Business

The JOBS Act leaves crowdfunding investors unprotected — the SEC is working with a flawed law

Image Credit: Growth funding image via Shutterstock

Jenny Kassan filed the original petition to the SEC to create a crowdfunding exemption

The Securities and Exchange Commission recently released the proposed rules for the crowdfunding exemption of the 2012 Jumpstart Our Business Startups (JOBS) Act. Confirming initial indications, nowhere in the over 500 pages of proposed rules are businesses raising capital under the exemption required to verify that investors remain within legal investment limits.

The decision to allow people to invest in opportunities not vetted by regulators and without any income or net worth verification is a symptom of the problems inherent in the law. The JOBS Act attempts to do the impossible: Balance investor protection with the desire to enable companies to raise money from strangers all over the country with minimal red tape.

And I am saying this as one of the earliest proponents of a crowdfunding exemption.

Jenny KassanMy involvement with what ultimately became the JOBS Act began in 2010 as I worked with entrepreneurs, artists, and makers attempting to raise capital. My colleagues and I encounter their frustrations every day at our firm, Cutting Edge Capital, which focuses on the financing needs of small to medium sized businesses.

The commonly used securities laws make it difficult and expensive for small businesses and entrepreneurs to publicly offer investment opportunities if the investors are not wealthy ($1 million in net worth or $200,000 in annual income).

In 2010, through a nonprofit that I co-founded called the Sustainable Economies Law Center, I submitted a formal petition to the SEC. The petition made a simple request:

Allow ALL investors the opportunity to help entrepreneurs raise capital by creating an exemption from the onerous federal filing requirements as long as investors put in no more than $100 per offering.

Our original petition garnered media coverage and letters of support from all over the country, yet we heard nothing from the SEC. But a White House staffer became intrigued by the idea after we presented it to the SEC’s annual Forum on Small Business Capital Formation. Congressional hearings and a Presidential proposal for a crowdfunding exemption followed, and after some changes in the House and the Senate, the final legislation – the JOBS Act – was signed into law on April 5, 2012.

So how does it feel to be the one whose petition led to the creation of the JOBS Act?

I have many concerns about the final version of the crowdfunding exemption (Title III of the JOBS Act), which is very different from our original idea. The maximum allowable investments (generally 5 percent of net worth or annual income) are much higher than our original proposed cap of $100, and without income or net worth verification, investors stand to lose more than they can afford.

Because of the large potential risk to investors, Congress felt compelled to impose onerous requirements on companies raising money under the crowdfunding exemption. For example, reviewed or audited financials are required for companies raising more than $100,000 and companies are prohibited from directly communicating with potential investors other than to tell them to look at the website of a crowdfunding intermediary. We believe this defeats an important purpose of investment crowdfunding – the opportunity for company principals to communicate directly with potential investors.

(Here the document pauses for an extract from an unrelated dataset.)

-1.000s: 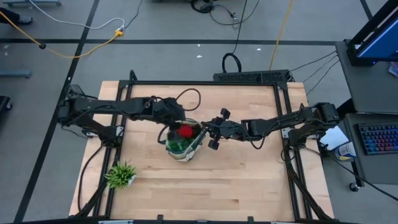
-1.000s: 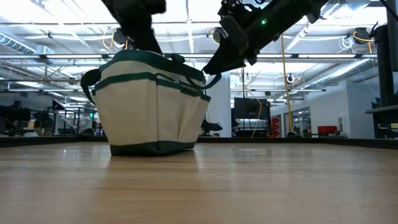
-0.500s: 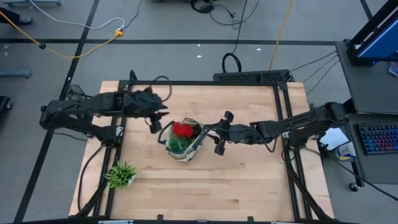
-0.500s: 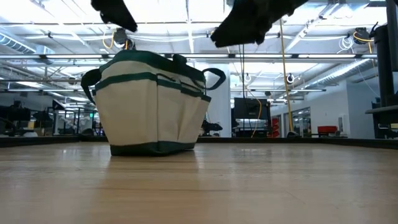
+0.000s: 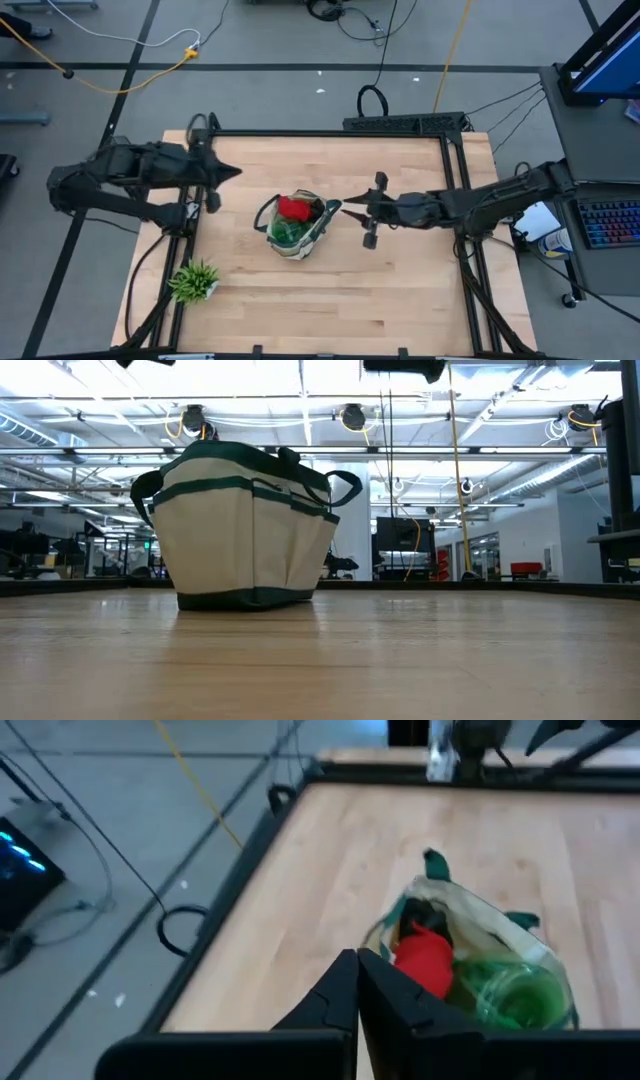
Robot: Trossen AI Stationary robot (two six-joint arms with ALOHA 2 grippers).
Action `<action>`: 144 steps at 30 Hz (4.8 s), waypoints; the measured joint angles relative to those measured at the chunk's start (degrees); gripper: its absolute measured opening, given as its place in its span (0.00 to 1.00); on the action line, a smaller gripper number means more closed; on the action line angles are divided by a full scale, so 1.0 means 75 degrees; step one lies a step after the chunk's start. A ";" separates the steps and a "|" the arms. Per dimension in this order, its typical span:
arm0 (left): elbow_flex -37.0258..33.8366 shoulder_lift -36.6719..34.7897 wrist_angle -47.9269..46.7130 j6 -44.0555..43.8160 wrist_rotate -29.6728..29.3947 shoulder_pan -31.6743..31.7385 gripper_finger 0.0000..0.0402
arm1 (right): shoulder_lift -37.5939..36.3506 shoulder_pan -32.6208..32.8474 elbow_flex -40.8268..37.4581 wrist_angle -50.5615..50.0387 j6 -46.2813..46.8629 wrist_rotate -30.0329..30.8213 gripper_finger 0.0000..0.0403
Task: Pick & Place Garden tools in Gardening bag
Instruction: Return to Home Position
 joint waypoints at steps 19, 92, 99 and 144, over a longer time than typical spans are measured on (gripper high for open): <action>-0.0080 -0.1424 0.0104 0.0594 -0.0097 -0.0639 0.03 | -0.1581 0.0054 0.0000 -0.0641 -0.0409 -0.0003 0.00; -0.7792 -0.5789 0.6600 0.2869 0.2740 -0.0630 0.06 | -0.9485 0.0054 -0.6487 0.0651 -0.0803 -0.1212 0.00; -0.7851 -0.5786 0.6662 0.2822 0.2745 -0.0630 0.06 | -0.9484 0.0054 -0.6487 0.0600 -0.0786 -0.1215 0.00; -0.8708 -0.5777 0.7475 0.2214 0.3183 -0.0625 0.06 | -0.9475 0.0051 -0.7589 0.1139 -0.0921 -0.1192 0.00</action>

In fact, since submitting our petition, we have focused on a much better way to do investment crowdfunding. We now use a little known tool that has existed for decades called Direct Public Offerings (DPOs) that works under existing law.

Yes, existing law!

While DPOs also allow public offerings of securities to all, whether wealthy or not, they must be filed with the states and are screened by state level securities regulators who have a great deal of experience at spotting fraud and overly risky propositions. That is a big advantage over the JOBS Act, which prohibits state securities regulators from getting involved. Vetting by state securities regulators reduces the need for onerous caps, limitations on communications, requirements of audited financials, and other limits which will likely make the crowdfunding exemption unworkable for a large swathe of businesses that need capital.

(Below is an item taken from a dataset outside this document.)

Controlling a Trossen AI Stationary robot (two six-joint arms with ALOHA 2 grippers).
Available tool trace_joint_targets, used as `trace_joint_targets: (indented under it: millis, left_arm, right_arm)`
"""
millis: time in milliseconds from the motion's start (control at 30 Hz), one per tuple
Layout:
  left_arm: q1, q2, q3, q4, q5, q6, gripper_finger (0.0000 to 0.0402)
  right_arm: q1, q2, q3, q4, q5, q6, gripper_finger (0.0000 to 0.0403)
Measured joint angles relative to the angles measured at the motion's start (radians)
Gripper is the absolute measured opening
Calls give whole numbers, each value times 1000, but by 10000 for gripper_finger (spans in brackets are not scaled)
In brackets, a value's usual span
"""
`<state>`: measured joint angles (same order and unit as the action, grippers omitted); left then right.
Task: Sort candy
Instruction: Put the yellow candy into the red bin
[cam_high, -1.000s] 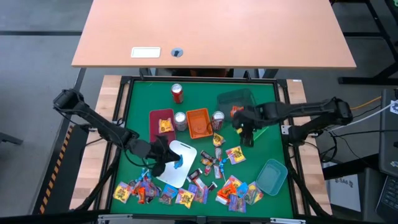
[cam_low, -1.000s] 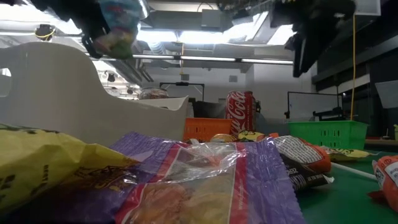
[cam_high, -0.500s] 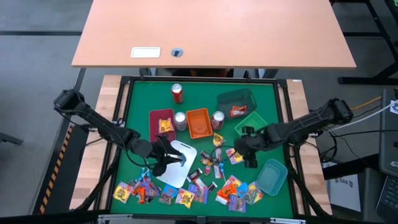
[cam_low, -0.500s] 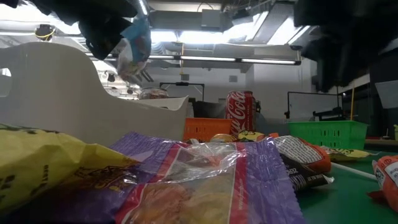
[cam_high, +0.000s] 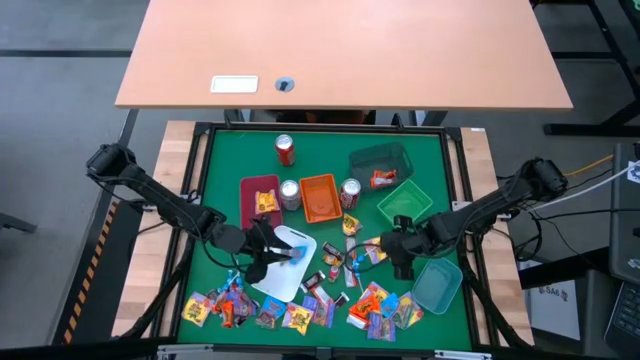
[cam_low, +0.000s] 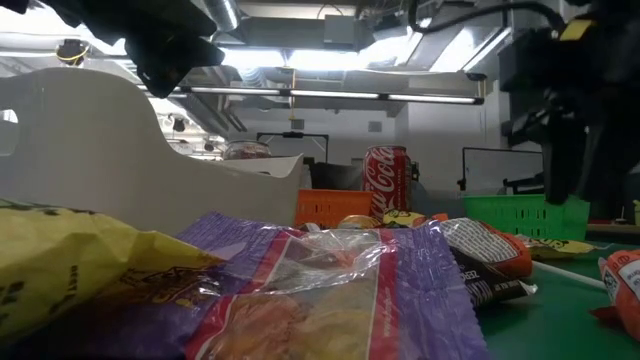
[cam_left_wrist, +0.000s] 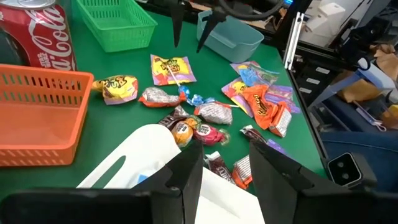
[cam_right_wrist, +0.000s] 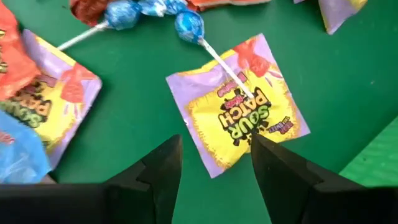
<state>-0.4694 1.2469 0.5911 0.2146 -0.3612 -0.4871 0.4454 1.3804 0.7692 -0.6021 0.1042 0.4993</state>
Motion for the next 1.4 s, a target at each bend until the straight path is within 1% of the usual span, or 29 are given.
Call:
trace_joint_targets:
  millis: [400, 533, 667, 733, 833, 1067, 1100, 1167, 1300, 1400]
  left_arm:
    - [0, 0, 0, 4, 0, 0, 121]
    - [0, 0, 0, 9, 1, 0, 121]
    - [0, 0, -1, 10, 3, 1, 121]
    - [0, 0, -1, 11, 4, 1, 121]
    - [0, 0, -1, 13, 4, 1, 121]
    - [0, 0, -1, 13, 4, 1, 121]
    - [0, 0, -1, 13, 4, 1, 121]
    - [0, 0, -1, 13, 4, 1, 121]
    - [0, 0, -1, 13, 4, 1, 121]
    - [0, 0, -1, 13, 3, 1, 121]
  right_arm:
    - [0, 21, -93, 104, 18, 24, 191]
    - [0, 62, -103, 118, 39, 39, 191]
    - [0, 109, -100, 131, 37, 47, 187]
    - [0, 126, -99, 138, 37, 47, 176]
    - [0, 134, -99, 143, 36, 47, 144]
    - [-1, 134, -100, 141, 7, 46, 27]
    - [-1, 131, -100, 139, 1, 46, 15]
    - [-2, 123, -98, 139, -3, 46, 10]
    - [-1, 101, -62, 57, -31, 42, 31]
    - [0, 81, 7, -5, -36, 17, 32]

With final rules yet to come, the ultimate fate of the JOBS Act crowdfunding exemption still remains to be seen.

Fortunately, Direct Public Offerings, which are legal today, are a powerful way to raise significant amounts of capital from the crowd. In a short time, our clients have raised several million dollars from their customers, neighbors, and fans.

Direct Public Offerings make investing in Main Street possible today. Let’s put crowdfunding to use, and Americans back to work.

Jenny Kassan filed the original petition to the SEC to create a crowdfunding exemption in an effort to help small to medium-sized businesses, entrepreneurs, and startups. Through two years of active engagement, Kassan continued to advocate for what eventually became the Jumpstart Our Business Startups Act (JOBS Act) that was signed into law in 2012. Kassan is a managing partner in the Katovich & Kassan Law Group, is C.E.O. of the consulting firm Cutting Edge Capital, and co-founder of the non-profit Sustainable Economies Law Center. She has extensive experience with direct public offerings, nonprofit-for-profit joint ventures, cooperatives, and creative financing tools. She has a law degree from Yale and a masters in city planning from U.C. Berkeley.